TBGA was an early member of the AMGTA. How important is the independent work of the AMGTA in convening members across the sector to address the most pressing issues impacting AM technology providers and users? 

Laura: Our team focuses on areas where we can make an impact. Mentoring, volunteering, and generally fostering the connection of people and ideas are ways TBGA is part of the fabric of the industry. We only have so many hours in a day, so where can we invest in them? We can either sit on the sidelines or we can be in the game; we want to see AMGTA use data and develop processes that help illuminate AM’s impact on sustainability. Like TBGA, AMGTA is independent and agnostic, and this must be true to carry out this important work.

Anything else you would like to share with the other AMGTA members and the broader manufacturing sector?

Laura: Mostly that we are here to help. We use data to create information and turn information into insights. The sustainability of a part is complex to determine and so we might ask first, “What problem are we solving?” Then we apply the classic program management triple constraint of schedule, scope, or cost. Sustainability could be considered the fourth, but you must choose one and optimize for the second.

Why is sustainability important to you personally?

Laura: I have two adolescent kids, and I believe my husband and I have a critical role to play.
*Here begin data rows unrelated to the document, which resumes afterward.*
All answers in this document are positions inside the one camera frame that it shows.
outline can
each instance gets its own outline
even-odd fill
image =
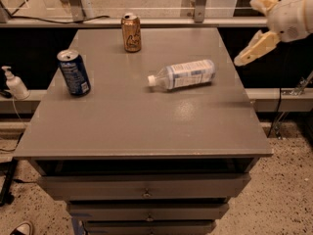
[[[128,52],[141,50],[140,20],[133,13],[126,13],[121,19],[124,48]]]
[[[59,68],[66,80],[67,90],[73,96],[83,96],[90,91],[90,82],[84,62],[76,50],[68,49],[57,56]]]

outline gold can
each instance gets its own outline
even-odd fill
[[[133,13],[126,13],[121,19],[124,48],[128,52],[141,50],[140,20]]]

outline hand sanitizer bottle
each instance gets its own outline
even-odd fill
[[[215,77],[215,65],[211,60],[201,60],[163,68],[157,75],[148,76],[150,86],[174,89],[200,83],[208,83]]]
[[[29,91],[23,84],[22,80],[10,72],[10,69],[11,67],[2,67],[2,70],[5,72],[7,77],[7,85],[10,89],[10,92],[17,100],[25,99],[29,96]]]

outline can lid
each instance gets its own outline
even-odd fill
[[[78,51],[73,50],[73,49],[61,51],[57,56],[58,60],[62,62],[72,61],[77,57],[78,57]]]
[[[137,16],[133,13],[126,13],[123,17],[125,20],[135,20],[137,19]]]
[[[148,76],[149,86],[156,86],[156,77],[154,75]]]

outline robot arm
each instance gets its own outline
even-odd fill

One is to be an adult who makes responsible decisions today that hopefully positively impact the world they’ll live in tomorrow. The second is to raise them to be environmentally conscious, to be intellectually curious, and to seek good sources of data. We are the proud owners of a new solar array, and it’s created a wonderful opportunity to discuss sustainability, energy supply chains, state legislation, and the balance between creating a financial win with doing the right thing.

The claims and views expressed in this Member Spotlight Interview are not necessarily those of the AMGTA, its staff, its Board of Directors, or member organizations. The AMGTA is not responsible for the content or accuracy of any information or claims provided as part of this Member Spotlight Interview and shall not be responsible for any decisions made based on such information.